In June 2006, the Financial Accounting Standards Board ("FASB") issued Interpretation No. 48, "Accounting for Uncertainty in Income Taxes" - an interpretation of FASB Statement No. 109, "Accounting for Income Taxes" ("FIN 48"). This Interpretation clarifies the accounting for uncertain tax positions and provides guidance for the recognition and measurement of a tax position taken or expected to be taken in a tax return. This Interpretation will become effective for us on January 1, 2007. We do not anticipate that the adoption of FIN 48 will have a material impact on our financial position, results of operations or cash flows.

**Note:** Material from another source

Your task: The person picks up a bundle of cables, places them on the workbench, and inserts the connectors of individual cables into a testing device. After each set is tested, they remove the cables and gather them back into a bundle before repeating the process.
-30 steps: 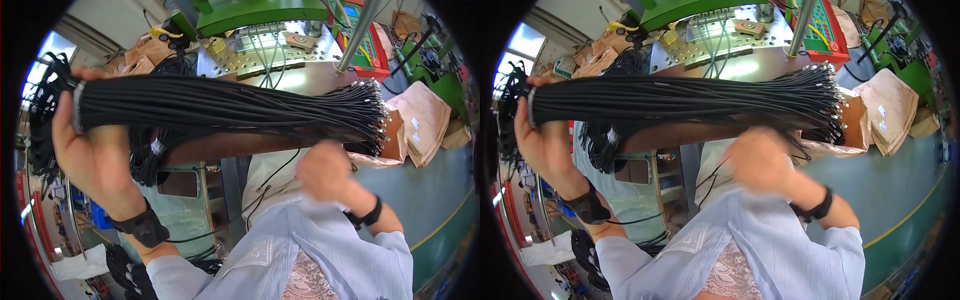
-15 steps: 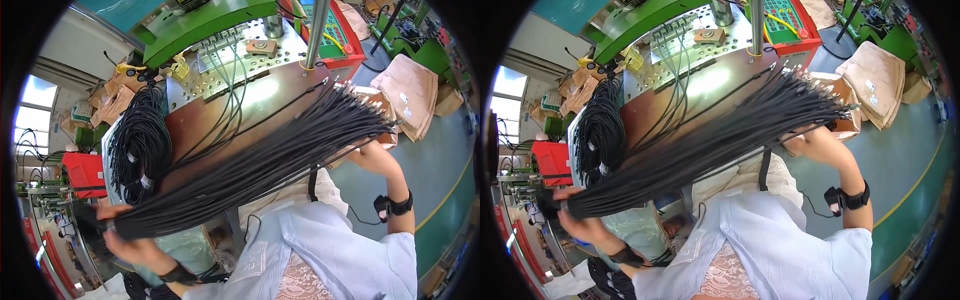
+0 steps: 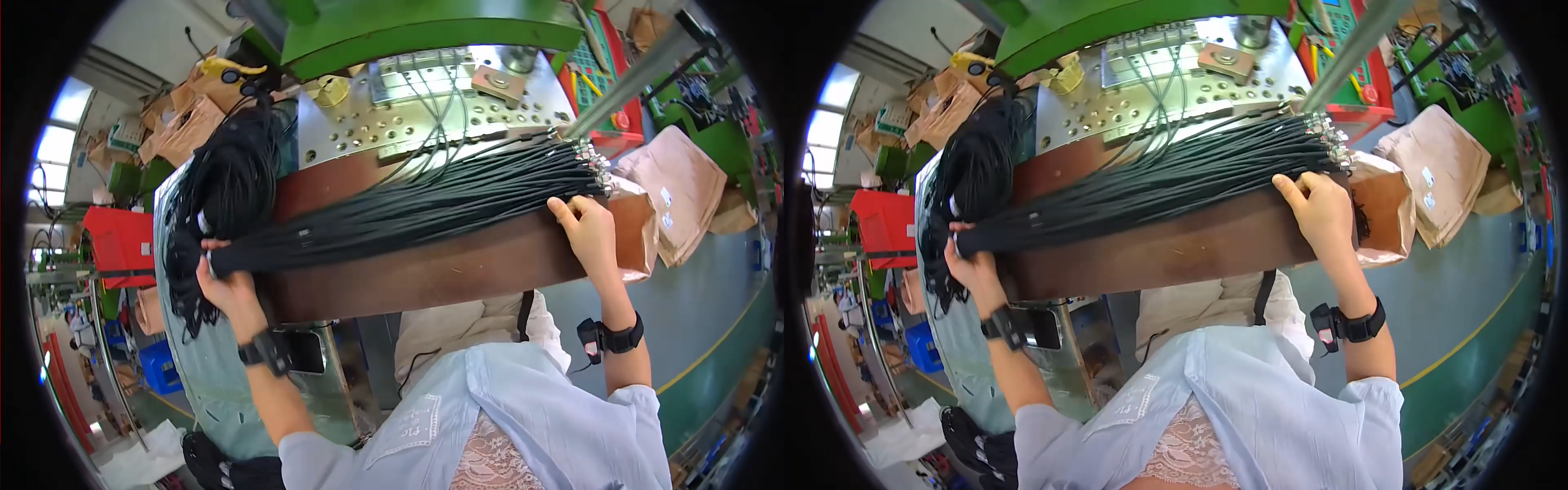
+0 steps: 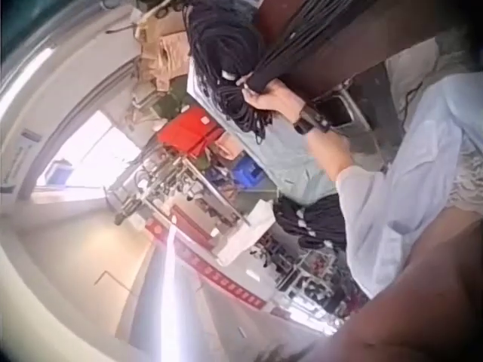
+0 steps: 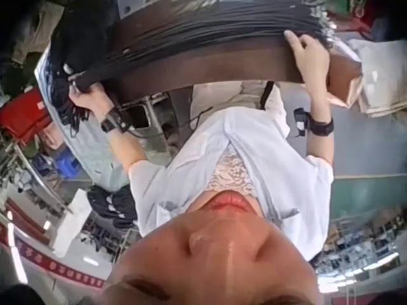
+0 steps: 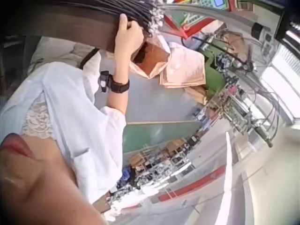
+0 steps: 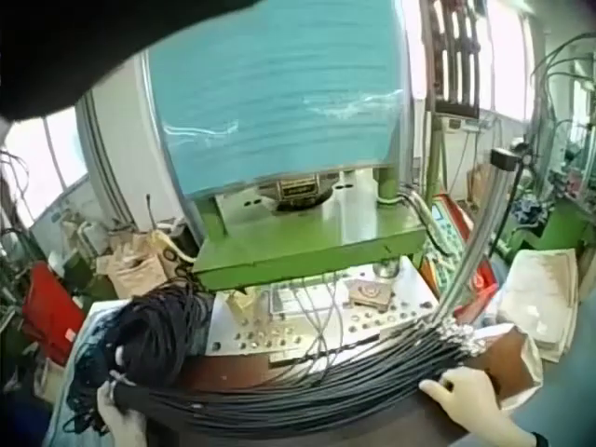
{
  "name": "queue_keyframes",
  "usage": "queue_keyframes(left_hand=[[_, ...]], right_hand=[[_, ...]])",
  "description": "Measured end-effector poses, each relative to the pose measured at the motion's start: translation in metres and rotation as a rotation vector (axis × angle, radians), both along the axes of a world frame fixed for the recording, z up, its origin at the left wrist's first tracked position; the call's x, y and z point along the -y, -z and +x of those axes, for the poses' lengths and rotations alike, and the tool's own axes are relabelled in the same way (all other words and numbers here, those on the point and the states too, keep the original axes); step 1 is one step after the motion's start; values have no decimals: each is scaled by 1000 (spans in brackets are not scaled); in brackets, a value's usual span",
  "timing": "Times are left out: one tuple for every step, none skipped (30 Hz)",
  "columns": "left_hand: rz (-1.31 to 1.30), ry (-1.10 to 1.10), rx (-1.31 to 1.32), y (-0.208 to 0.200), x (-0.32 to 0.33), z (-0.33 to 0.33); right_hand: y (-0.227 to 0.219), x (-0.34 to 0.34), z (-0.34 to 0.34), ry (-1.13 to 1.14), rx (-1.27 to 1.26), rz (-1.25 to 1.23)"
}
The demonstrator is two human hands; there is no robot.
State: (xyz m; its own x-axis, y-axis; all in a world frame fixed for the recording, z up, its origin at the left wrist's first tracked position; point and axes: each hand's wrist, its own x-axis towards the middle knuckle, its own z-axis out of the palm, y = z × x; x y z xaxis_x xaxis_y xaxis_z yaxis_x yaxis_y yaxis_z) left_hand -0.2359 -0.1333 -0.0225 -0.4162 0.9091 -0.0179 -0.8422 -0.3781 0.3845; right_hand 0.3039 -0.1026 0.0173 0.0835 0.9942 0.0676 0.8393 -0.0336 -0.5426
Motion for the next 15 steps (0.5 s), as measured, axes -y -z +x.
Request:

In September 2006, the FASB issued SFAS 157, Fair Value Measurements, which upon adoption will replace various definitions of fair value in existing accounting literature with a single definition, will establish a framework for measuring fair value, and will require additional disclosures about fair value measurements. The statement clarifies that fair value is the price that would be received to sell an asset or the price paid to transfer a liability in the most advantageous market available to the entity and emphasizes that fair value is a market-based measurement and should be based on the assumptions market participants would use. The statement also creates a three-level hierarchy under which individual fair value estimates are to be ranked based on the relative reliability of the inputs used in the valuation. This hierarchy is the basis for the disclosure requirements, with fair value estimates based on the least reliable inputs requiring more extensive disclosures about the valuation method used and the gains and losses associated with those estimates. SFAS 157 is required to be applied whenever another financial accounting standard requires or permits an asset or liability to be measured at fair value. The statement does not expand the use of fair value to any new circumstances. We will be required to apply the new guidance beginning January 1, 2008. We are currently evaluating the impact that this statement will have on our financial condition, results of operations and cash flows.
In September 2006, the Securities and Exchange Commission issued Staff Accounting Bulletin No. 108 ("SAB 108") "Considering the Effects of Prior Year Misstatements in Current Year Financial Statements." SAB 108 provides guidance on quantifying financial statement misstatements, including the effects of prior year errors on current year financial statements. SAB 108 is effective for fiscal years ending after November 15, 2006. The adoption of SAB 108 did not have a material impact on our financial position, results of operations or cash flows.
Reclassifications
Certain reclassifications have been made to the 2005 and 2004 consolidated financial statements to conform to the 2006 presentation.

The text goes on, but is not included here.